- Cedar Hill
- Coordinates: 36°56′13″N 107°53′25″W﻿ / ﻿36.93694°N 107.89028°W
- Country: United States
- State: New Mexico
- County: San Juan

Area
- • Total: 9.70 sq mi (25.12 km^{2})
- • Land: 9.40 sq mi (24.35 km^{2})
- • Water: 0.30 sq mi (0.77 km^{2})
- Elevation: 5,860 ft (1,790 m)

Population (2020)
- • Total: 1,130
- • Density: 120.2/sq mi (46.41/km^{2})
- Time zone: UTC-7 (Mountain (MST))
- • Summer (DST): UTC-6 (MDT)
- Area code: 505
- GNIS feature ID: 902202

= Cedar Hill, New Mexico =

Cedar Hill is an unincorporated community and census-designated place in San Juan County, New Mexico, United States. As of the 2020 census, Cedar Hill had a population of 1,130. The community is located on U.S. Route 550, near the Colorado border.

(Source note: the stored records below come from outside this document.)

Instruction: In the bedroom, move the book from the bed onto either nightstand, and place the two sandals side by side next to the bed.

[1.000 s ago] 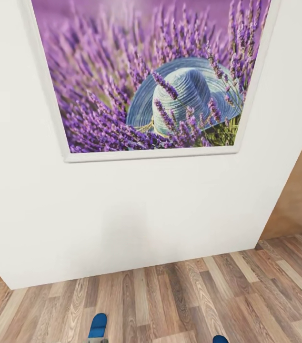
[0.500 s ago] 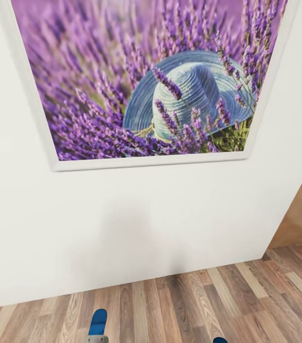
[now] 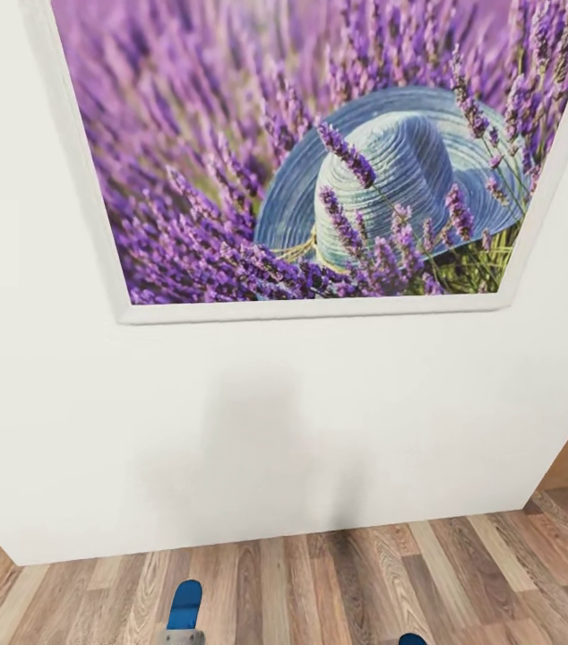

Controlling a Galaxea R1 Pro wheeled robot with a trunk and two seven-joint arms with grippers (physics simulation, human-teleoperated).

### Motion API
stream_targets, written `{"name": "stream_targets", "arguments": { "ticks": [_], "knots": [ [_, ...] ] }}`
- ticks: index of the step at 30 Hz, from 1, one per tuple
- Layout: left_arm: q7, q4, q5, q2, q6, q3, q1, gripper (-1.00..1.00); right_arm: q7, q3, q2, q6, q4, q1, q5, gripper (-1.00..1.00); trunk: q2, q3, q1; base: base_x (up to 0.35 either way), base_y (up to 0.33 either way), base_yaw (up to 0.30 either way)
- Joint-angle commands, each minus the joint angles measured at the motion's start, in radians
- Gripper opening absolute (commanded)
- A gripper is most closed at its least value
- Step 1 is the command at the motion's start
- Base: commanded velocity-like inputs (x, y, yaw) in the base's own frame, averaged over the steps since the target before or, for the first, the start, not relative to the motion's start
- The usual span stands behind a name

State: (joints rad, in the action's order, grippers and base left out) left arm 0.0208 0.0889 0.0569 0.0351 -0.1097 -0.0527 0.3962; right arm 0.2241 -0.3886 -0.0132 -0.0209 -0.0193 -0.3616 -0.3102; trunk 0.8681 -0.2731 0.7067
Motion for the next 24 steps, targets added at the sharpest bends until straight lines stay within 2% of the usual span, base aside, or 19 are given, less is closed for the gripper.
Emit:
{"name": "stream_targets", "arguments": {
  "ticks": [1, 24],
  "knots": [
    [0.002, -0.002, 0.006, 0.000, -0.004, -0.006, 0.001, -1.00, 0.003, -0.009, 0.000, -0.002, -0.001, 0.000, -0.010, -1.00, 0.001, -0.001, 0.000, 0.007, 0.000, 0.250],
    [0.004, -0.004, 0.003, 0.000, -0.031, -0.006, 0.001, -1.00, 0.003, -0.009, -0.001, -0.002, -0.003, 0.000, -0.010, -1.00, 0.001, -0.001, 0.000, 0.001, 0.000, 0.257]
  ]
}}
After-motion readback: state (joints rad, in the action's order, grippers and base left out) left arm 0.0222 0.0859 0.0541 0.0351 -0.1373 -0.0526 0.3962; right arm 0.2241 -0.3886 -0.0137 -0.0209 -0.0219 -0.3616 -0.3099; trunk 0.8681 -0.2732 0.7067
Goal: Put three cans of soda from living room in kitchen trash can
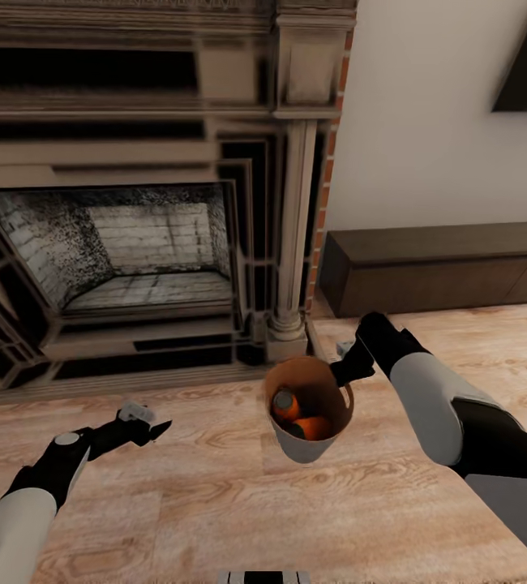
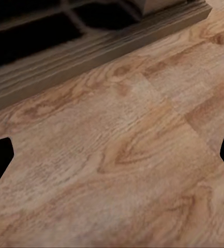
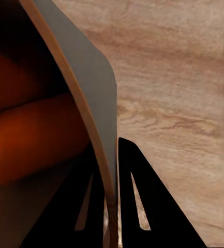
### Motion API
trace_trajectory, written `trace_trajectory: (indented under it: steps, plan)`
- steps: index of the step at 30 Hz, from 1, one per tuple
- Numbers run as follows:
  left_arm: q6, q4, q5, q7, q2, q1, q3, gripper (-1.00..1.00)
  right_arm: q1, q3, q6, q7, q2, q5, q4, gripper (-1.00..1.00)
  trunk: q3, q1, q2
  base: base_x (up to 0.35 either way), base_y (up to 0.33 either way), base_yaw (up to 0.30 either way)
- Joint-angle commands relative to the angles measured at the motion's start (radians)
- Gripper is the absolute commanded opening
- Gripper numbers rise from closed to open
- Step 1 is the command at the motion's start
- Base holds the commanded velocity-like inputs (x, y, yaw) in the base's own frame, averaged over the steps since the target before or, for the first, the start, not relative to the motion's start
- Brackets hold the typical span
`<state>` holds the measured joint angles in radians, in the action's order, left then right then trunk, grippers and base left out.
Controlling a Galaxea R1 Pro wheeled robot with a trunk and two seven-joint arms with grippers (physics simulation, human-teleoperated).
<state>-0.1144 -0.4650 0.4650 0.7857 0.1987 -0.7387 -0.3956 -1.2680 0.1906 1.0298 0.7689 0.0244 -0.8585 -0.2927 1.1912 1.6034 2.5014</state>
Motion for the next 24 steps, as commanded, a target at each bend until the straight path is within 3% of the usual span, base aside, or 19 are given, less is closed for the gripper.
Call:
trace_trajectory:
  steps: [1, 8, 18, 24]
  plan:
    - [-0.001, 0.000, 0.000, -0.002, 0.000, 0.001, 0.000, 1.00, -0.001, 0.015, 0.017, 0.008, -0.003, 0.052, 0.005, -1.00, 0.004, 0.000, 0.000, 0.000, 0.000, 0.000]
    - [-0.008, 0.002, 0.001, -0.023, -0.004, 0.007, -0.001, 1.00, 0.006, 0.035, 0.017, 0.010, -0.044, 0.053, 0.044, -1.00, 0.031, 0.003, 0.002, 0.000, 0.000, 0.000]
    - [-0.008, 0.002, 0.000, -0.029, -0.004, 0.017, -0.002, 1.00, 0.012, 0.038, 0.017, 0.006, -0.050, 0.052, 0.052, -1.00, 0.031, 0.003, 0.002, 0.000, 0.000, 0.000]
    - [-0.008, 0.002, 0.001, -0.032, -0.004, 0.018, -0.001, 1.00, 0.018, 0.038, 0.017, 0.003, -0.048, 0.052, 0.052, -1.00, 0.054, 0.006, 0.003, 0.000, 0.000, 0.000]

Cedar Hill was originally known as Cox's Crossing. The name was chosen during a Literacy Society meeting by picking names out of a hat. A post office operated from 1892 to 1966.
==Geography==
According to the U.S. Census Bureau, the community has an area of 5.561 mi2; 5.352 mi2 of its area is land, and 0.209 mi2 is water.

==Demographics==

Historical population
| Census | Pop. | Note | %± |
| 2020 | 1,130 |  | — |
U.S. Decennial Census

==Education==
The school district is Aztec Municipal Schools. Aztec High School is the local high school.